EXERCISE REQUIREMENTS:
Output all of the data verbatim.

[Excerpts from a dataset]
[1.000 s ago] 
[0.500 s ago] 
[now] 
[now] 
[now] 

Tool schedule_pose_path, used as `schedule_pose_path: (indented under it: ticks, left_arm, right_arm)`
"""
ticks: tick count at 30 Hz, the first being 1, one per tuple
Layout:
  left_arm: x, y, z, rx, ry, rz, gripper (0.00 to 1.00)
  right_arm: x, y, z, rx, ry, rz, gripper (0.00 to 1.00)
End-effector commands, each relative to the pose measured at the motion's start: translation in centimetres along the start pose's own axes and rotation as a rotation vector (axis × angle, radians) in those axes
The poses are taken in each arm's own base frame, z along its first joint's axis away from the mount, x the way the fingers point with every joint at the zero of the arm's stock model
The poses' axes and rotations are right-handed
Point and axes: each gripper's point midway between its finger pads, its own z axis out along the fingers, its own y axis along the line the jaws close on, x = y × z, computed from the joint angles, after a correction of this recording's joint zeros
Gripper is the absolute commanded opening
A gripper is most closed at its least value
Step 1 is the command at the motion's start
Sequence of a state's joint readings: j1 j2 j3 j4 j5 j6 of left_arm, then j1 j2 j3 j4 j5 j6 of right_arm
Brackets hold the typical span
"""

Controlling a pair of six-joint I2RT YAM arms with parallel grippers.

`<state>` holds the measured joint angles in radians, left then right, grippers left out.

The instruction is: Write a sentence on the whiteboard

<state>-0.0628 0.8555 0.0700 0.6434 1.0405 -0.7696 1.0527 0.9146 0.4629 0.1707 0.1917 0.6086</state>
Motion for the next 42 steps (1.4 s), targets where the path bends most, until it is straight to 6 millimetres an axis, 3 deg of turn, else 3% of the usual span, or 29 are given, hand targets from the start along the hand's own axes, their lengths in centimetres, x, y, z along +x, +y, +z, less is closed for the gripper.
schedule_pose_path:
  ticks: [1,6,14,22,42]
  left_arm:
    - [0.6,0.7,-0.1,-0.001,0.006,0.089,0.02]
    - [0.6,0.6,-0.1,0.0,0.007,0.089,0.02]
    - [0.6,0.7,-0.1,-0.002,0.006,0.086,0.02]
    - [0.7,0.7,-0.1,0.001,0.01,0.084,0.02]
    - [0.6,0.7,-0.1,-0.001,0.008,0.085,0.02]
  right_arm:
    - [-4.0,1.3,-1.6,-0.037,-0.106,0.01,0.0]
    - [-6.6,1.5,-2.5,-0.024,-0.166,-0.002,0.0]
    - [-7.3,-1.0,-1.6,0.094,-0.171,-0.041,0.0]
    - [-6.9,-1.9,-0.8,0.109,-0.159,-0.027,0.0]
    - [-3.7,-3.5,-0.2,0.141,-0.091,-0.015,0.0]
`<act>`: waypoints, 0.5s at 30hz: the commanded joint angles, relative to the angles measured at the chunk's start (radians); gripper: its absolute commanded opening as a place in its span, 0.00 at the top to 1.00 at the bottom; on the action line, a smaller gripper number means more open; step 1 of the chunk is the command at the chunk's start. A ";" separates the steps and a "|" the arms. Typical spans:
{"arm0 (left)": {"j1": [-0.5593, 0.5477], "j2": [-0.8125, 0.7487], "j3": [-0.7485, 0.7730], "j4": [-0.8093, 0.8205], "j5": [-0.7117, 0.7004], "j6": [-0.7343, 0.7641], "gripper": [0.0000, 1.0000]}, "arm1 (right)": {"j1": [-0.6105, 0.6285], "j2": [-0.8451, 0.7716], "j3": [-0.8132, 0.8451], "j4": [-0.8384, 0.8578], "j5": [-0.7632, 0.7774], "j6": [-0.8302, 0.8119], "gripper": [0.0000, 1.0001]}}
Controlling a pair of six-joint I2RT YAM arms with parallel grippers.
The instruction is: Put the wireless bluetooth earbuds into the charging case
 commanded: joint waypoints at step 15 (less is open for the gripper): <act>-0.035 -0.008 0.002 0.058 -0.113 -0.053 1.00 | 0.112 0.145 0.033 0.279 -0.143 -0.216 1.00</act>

TASK RESPONSE:
[1.000 s ago] 
[0.500 s ago] 
[now] 
[now] 
[now] 

Tool schedule_pose_path, used as `schedule_pose_path: (indented under it: ticks, left_arm, right_arm)`
"""
ticks: tick count at 30 Hz, the first being 1, one per tuple
Layout:
  left_arm: x, y, z, rx, ry, rz, gripper (0.00 to 1.00)
  right_arm: x, y, z, rx, ry, rz, gripper (0.00 to 1.00)
End-effector commands, each relative to the pose measured at the motion's start: translation in centimetres along the start pose's own axes and rotation as a rotation vector (axis × angle, radians) in those axes
The poses are taken in each arm's own base frame, z along its first joint's axis away from the mount, x the way the fingers point with every joint at the zero of the arm's stock model
The poses' axes and rotations are right-handed
Point and axes: each gripper's point midway between its finger pads, its own z axis out along the fingers, its own y axis along the line the jaws close on, x = y × z, computed from the joint angles, after a correction of this recording's joint zeros
Gripper is the absolute commanded opening
A gripper is most closed at its least value
Step 1 is the command at the motion's start
Sequence of a state's joint readings: j1 j2 j3 j4 j5 j6 of left_arm, then j1 j2 j3 j4 j5 j6 of right_arm
Brackets hold the typical span
"""

Controlling a pair of six-joint I2RT YAM arms with parallel grippers.

`<state>` holds the measured joint angles in radians, left then right, grippers left out.

The instruction is: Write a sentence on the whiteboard

<state>-0.0628 0.8555 0.0700 0.6434 1.0405 -0.7696 1.0527 0.9146 0.4629 0.1707 0.1917 0.6086</state>
Motion for the next 42 steps (1.4 s), targets where the path bends most, until it is straight to 6 millimetres an axis, 3 deg of turn, else 3% of the usual span, or 29 are given, hand targets from the start along the hand's own axes, their lengths in centimetres, x, y, z along +x, +y, +z, less is closed for the gripper.
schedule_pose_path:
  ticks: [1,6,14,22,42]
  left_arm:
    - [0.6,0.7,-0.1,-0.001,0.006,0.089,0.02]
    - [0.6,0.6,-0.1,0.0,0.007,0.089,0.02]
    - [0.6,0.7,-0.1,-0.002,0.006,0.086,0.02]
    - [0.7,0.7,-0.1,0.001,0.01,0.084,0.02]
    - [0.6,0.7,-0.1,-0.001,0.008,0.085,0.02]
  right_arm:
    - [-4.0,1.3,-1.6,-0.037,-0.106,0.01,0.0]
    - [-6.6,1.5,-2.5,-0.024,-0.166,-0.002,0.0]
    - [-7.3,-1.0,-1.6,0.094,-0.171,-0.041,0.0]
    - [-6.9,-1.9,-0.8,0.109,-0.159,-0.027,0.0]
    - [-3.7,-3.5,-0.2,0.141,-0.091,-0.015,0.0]
`<act>`: waypoints, 0.5s at 30hz: the commanded joint angles, relative to the angles measured at the chunk's start (radians); gripper: its absolute commanded opening as a place in its span, 0.00 at the top to 1.00 at the bottom; on the action line, a smaller gripper number means more open; step 1 of the chunk is the command at the chunk's start. A ";" separates the steps and a "|" the arms. Typical spans:
{"arm0 (left)": {"j1": [-0.5593, 0.5477], "j2": [-0.8125, 0.7487], "j3": [-0.7485, 0.7730], "j4": [-0.8093, 0.8205], "j5": [-0.7117, 0.7004], "j6": [-0.7343, 0.7641], "gripper": [0.0000, 1.0000]}, "arm1 (right)": {"j1": [-0.6105, 0.6285], "j2": [-0.8451, 0.7716], "j3": [-0.8132, 0.8451], "j4": [-0.8384, 0.8578], "j5": [-0.7632, 0.7774], "j6": [-0.8302, 0.8119], "gripper": [0.0000, 1.0001]}}
Controlling a pair of six-joint I2RT YAM arms with parallel grippers.
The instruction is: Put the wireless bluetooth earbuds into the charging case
 commanded: joint waypoints at step 15 (less is open for the gripper): <act>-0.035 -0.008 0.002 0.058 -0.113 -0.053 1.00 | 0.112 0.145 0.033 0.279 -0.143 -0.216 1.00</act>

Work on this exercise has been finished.